Et enfin la Syrie, brutalisée par une dictature sans âge où même l'usage du fax est soumis à contrôle.

Puis au bout, arrive l’enchantement de pouvoir transbahuter une parole de liberté, des notes de joie et de rébellion dans des pays où la malédiction de destins et l'omniscience des satrapes semblent s'acharner avec ferveur.
Il n'y a certainement rien de plus beau que de faire danser des peuples qui souffrent.

Après la corne de l'Afrique et l'ancienne Mésopotamie, les Gnawa Diffusion atterrissent à Alger où sera enregistré cet album, le Live-DZ.

Alger, mai 2001

Pour Gnawa Diffusion, Alger, c'est l'enfer des angoisses et le paradis de l'inspiration. C'est le cœur du drame. C'est la trame de fond de leur création insolente. L'épine dorsale de leur musique de griots blancs. C'est ici, à Alger, qu'Amazigh a vécu, jusqu'à l’âge de 16 ans.

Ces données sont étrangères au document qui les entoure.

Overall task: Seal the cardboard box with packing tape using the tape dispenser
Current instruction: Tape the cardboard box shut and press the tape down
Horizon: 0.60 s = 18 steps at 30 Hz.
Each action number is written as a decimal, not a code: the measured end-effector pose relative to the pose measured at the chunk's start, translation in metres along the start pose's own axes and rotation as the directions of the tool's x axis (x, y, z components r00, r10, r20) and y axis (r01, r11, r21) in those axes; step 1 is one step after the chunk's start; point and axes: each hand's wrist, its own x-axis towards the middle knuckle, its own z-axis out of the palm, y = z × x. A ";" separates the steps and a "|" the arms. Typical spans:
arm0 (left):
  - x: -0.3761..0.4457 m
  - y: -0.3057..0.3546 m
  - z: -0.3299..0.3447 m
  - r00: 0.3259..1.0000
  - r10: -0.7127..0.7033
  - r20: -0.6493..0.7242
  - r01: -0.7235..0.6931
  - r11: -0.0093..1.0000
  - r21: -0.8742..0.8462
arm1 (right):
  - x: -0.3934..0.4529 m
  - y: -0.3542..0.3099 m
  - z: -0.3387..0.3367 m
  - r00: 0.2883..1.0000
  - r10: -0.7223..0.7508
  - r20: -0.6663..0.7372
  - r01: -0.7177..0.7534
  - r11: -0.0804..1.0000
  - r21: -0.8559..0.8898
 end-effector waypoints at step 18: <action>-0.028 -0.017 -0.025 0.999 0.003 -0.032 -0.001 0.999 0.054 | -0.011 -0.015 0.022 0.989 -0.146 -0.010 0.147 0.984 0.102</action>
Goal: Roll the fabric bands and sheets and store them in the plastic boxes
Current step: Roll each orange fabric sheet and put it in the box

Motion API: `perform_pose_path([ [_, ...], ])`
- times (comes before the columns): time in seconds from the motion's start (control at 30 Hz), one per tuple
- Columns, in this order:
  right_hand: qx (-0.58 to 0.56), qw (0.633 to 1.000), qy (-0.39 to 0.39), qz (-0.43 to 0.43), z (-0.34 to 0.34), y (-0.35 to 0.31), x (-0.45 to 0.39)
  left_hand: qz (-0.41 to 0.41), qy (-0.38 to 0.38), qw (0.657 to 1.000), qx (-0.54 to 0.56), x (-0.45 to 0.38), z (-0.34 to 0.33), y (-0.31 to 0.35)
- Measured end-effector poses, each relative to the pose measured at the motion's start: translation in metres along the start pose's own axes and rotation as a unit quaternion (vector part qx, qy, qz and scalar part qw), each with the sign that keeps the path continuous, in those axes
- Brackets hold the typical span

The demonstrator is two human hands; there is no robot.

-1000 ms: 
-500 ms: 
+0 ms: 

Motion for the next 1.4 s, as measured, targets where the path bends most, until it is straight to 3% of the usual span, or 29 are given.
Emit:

La tournée Algérienne est née d'un coup de cœur thématique. À l'origine, l'idée tournait autour de la célébration du 8 Mai 1945. La journée est commémorée en France comme en Algérie. Mais pas pour les mêmes raisons.
Dans une parfaite harmonie, le monde jouait une partition en battant deux mesures : un pays se libérait alors qu'un autre  sombrait dans l'horreur. Mais cette ambiguïté historique offre l'opportunité à ce groupe - où cinq
français et trois Algériens se donnent le « La » - de mettre en avant une double sensibilité. Émotivité de deux regards qui se croisent à l’embranchement de deux destins.

À Alger, les aléas du quotidien et les imprévus d'une guerre sournoise surprennent les prévisions les plus sûres. Souvent, l'histoire va moins vite que l'actualité, parce que les balles sont plus rapides que l'histoire. En Kabylie, la Gendarmerie nationale a tué

Massinissa, un jeune lycéen. Dans les rues, c'est déjà l'émeute.
Plus de cent morts. Des milliers de blessés. La dictature tire dans le dos du peuple avec des balles explosives. Malgré les effluves de poudres, Gnawa
Diffusion monte sur scène. Avec un verbe concis, un humour acéré et un son robuste, Amazigh et sa bande bravent les forces du désordre tyrannique et rendent hommage aux émeutiers en chantant, le point en l’air, pour le jeune Massinissa.

La radio nationale qui avait prévu un car hi-fi pour la diffusion du concert est apeurée par le contenu du discours que tient Amazigh sur scène.
La retransmission est arrêtée net au troisième morceau.

Mais dans la salle, le spectacle continue A l’autre bout de la ville, la répression sévit encore dans la rue.

C'est pour tout cela que ce « live » est un enregistrement précieux.
C'est un document. On y trouve tout l'esprit Gnawa.

La musique est forte. Et quand on tend l'oreille, attentivement, on peut saisir en arrière-plan, juste derrière les chœurs, les râles d'un peuple et le crépitement des balles dans un pays en lutte contre ses propres démons.

Live-DZ…une musique ruisselante de révolte, de bruit pour nous empêcher de dormir, des mots pour une insurrection : celle de l’urgence que les hommes doivent mettre à vivre.